--- To do ---
Print the data below exactly, but only the lines from the one containing "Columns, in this" down to the one containing "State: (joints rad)", inclusive.

--- Raw data ---
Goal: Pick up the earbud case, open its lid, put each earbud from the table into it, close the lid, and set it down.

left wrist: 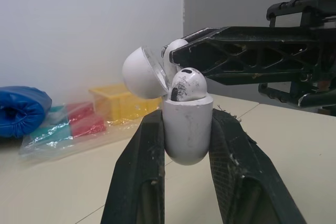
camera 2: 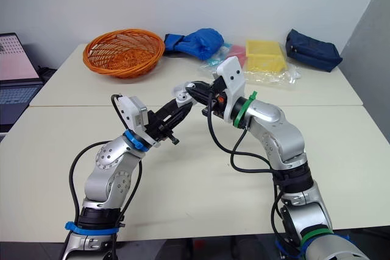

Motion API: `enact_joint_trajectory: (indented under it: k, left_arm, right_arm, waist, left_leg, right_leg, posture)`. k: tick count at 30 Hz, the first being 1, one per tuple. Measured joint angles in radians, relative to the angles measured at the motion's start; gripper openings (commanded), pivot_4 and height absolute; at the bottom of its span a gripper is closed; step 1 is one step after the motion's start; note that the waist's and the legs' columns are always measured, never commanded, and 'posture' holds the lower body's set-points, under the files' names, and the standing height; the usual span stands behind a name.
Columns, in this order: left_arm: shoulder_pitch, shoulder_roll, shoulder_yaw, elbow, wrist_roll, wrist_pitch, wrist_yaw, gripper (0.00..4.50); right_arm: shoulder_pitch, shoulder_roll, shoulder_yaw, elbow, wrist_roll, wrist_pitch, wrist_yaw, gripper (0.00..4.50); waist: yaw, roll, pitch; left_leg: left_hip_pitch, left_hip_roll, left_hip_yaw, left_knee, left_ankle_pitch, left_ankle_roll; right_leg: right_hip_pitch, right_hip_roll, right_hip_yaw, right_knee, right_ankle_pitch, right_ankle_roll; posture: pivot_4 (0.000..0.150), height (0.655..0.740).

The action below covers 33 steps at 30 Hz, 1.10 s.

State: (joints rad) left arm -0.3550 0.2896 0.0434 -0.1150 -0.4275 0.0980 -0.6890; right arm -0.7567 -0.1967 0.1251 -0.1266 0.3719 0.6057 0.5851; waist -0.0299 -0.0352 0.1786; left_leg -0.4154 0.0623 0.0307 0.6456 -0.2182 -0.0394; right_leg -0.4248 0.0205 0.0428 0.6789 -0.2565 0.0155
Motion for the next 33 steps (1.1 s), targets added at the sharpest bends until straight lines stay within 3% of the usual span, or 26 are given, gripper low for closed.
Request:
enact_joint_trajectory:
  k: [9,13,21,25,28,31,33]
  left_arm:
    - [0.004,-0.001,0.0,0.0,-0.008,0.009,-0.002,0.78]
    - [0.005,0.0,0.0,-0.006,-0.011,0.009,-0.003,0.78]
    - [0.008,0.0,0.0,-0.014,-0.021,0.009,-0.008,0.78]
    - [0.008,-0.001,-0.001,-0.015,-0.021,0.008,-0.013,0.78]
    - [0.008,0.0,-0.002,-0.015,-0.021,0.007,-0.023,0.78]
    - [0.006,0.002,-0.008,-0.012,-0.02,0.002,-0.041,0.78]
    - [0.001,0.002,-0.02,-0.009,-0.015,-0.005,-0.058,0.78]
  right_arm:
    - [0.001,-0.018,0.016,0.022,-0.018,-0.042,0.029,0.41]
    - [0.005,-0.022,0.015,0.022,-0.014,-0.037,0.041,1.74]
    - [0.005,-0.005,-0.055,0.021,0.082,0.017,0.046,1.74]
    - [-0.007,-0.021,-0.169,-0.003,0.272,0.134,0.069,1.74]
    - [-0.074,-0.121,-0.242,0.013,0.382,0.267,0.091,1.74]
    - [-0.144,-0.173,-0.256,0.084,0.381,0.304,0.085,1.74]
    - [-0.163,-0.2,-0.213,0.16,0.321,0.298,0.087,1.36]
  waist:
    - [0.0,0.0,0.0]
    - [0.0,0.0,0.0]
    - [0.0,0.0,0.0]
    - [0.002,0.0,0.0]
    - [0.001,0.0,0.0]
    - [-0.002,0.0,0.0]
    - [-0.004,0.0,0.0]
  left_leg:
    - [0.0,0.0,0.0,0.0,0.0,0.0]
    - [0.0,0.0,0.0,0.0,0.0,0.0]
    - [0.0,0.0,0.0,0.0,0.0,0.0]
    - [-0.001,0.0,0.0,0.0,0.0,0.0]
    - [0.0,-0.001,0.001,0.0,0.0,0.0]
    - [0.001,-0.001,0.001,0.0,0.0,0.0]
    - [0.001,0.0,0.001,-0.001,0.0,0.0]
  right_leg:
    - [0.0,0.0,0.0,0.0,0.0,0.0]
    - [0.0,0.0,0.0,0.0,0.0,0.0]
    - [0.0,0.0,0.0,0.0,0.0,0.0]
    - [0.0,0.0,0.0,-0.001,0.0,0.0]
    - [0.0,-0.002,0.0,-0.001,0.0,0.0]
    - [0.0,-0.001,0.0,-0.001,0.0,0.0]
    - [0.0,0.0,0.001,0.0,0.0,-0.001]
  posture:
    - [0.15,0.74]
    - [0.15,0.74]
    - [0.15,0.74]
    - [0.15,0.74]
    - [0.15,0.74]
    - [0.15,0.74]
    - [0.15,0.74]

--- Solution ---
Columns, in this order: left_arm: shoulder_pitch, shoulder_roll, shoulder_yaw, elbow, wrist_roll, wrist_pitch, wrist_yaw, gripper (0.00..4.50); right_arm: shoulder_pitch, shoulder_roll, shoulder_yaw, elbow, wrist_roll, wrist_pitch, wrist_yaw, gripper (0.00..4.50); waist: yaw, roll, pitch; left_leg: left_hip_pitch, left_hip_roll, left_hip_yaw, left_knee, left_ankle_pitch, left_ankle_roll; right_leg: right_hip_pitch, right_hip_roll, right_hip_yaw, right_knee, right_ankle_pitch, right_ankle_roll; posture: pivot_4 (0.000..0.150), height (0.655..0.740).

The action below covers 33 steps at 30 Hz, 1.10 s.

State: (joints rad) left arm -0.3550 0.2896 0.0434 -0.1150 -0.4275 0.0980 -0.6890; right arm -0.7567 -0.1967 0.1251 -0.1266 0.3719 0.6057 0.5851; waist -0.0299 -0.0352 0.1786; left_leg -0.4154 0.0623 0.0307 0.6456 -0.2182 -0.0394; right_leg -0.4248 0.0205 0.0428 0.6789 -0.2565 0.0155

Nothing else belongs in this output.